WHAT IS NEEDED:
Would you repeat the listing below exactly, with no pictures in it?
PROVIDED MATERIAL Start Marker
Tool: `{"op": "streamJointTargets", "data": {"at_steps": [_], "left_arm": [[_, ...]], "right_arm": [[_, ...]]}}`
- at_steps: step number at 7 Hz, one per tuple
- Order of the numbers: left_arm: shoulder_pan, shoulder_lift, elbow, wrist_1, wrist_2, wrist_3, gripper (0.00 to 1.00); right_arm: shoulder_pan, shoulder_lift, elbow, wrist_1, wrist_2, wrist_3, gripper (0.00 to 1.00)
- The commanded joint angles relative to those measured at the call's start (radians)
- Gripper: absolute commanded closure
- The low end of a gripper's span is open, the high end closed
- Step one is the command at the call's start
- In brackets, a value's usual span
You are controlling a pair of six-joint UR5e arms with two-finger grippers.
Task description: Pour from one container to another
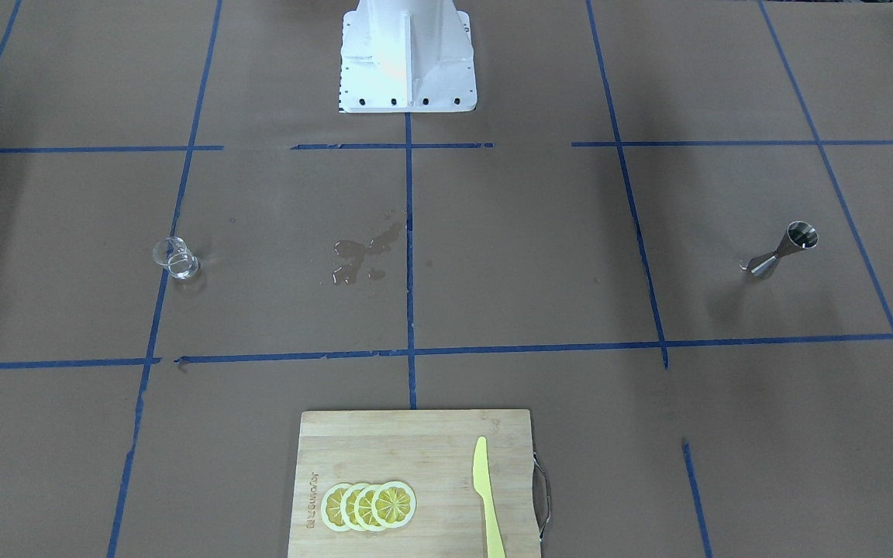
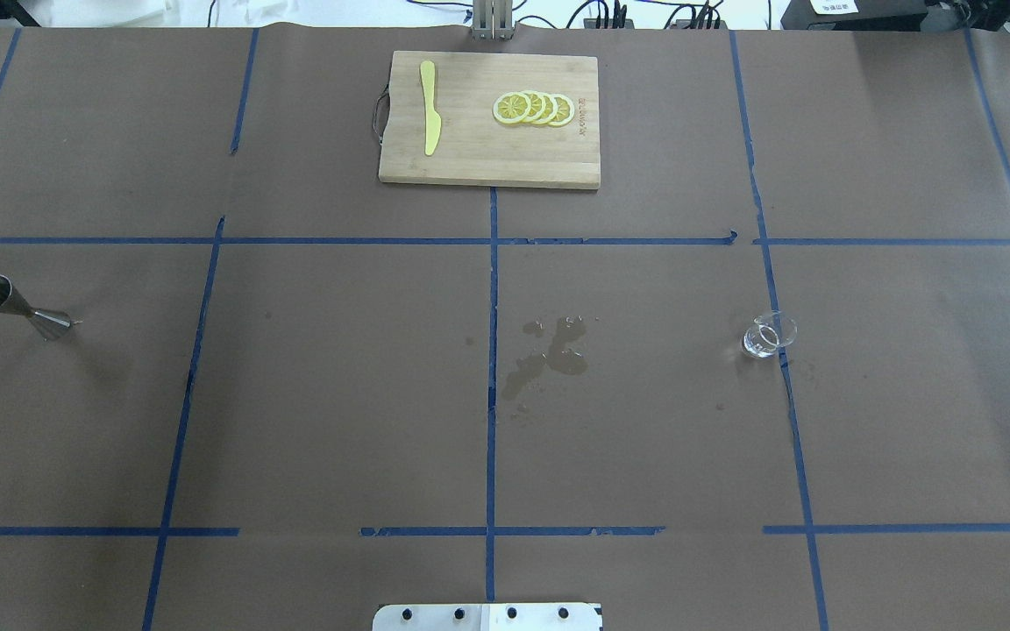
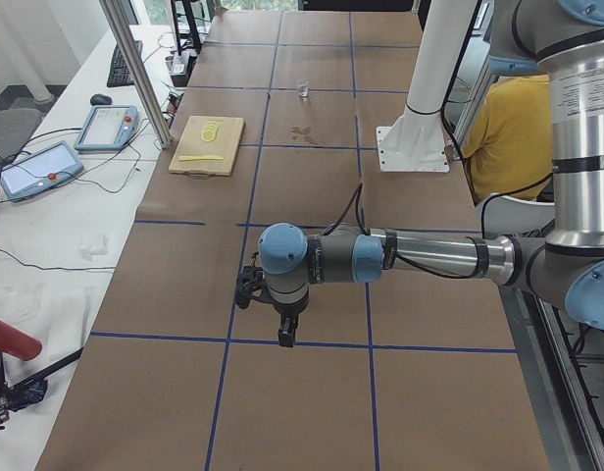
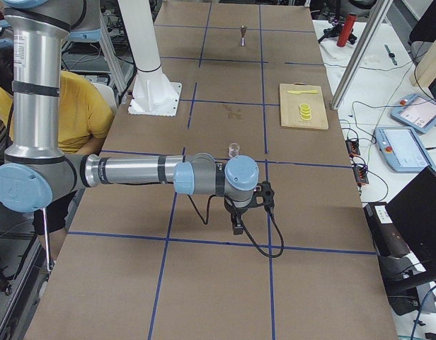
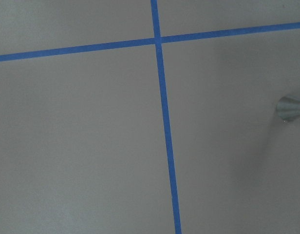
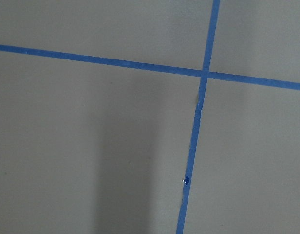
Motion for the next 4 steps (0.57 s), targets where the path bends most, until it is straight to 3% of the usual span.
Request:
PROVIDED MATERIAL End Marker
TASK ANSWER:
Tool: `{"op": "streamJointTargets", "data": {"at_steps": [_], "left_arm": [[_, ...]], "right_arm": [[_, ...]]}}`
- at_steps: step number at 7 Hz, one per tuple
- Order of the numbers: left_arm: shoulder_pan, shoulder_lift, elbow, wrist_1, wrist_2, wrist_3, gripper (0.00 to 1.00); right_arm: shoulder_pan, shoulder_lift, elbow, wrist_1, wrist_2, wrist_3, gripper (0.00 to 1.00)
- The commanded joint angles relative to those measured at the call's start (radians)
- Gripper: absolute commanded closure
- The low end of a gripper's span is open, the high end closed
- Step one is the command at the call's start
- In brackets, a value's usual span
You are controlling a pair of six-joint UR5e arms with two-finger grippers.
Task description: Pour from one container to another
Motion for the next 4 steps (0.57 s), targets where the path bends most, until it is straight to 3% of the usual span.
Request:

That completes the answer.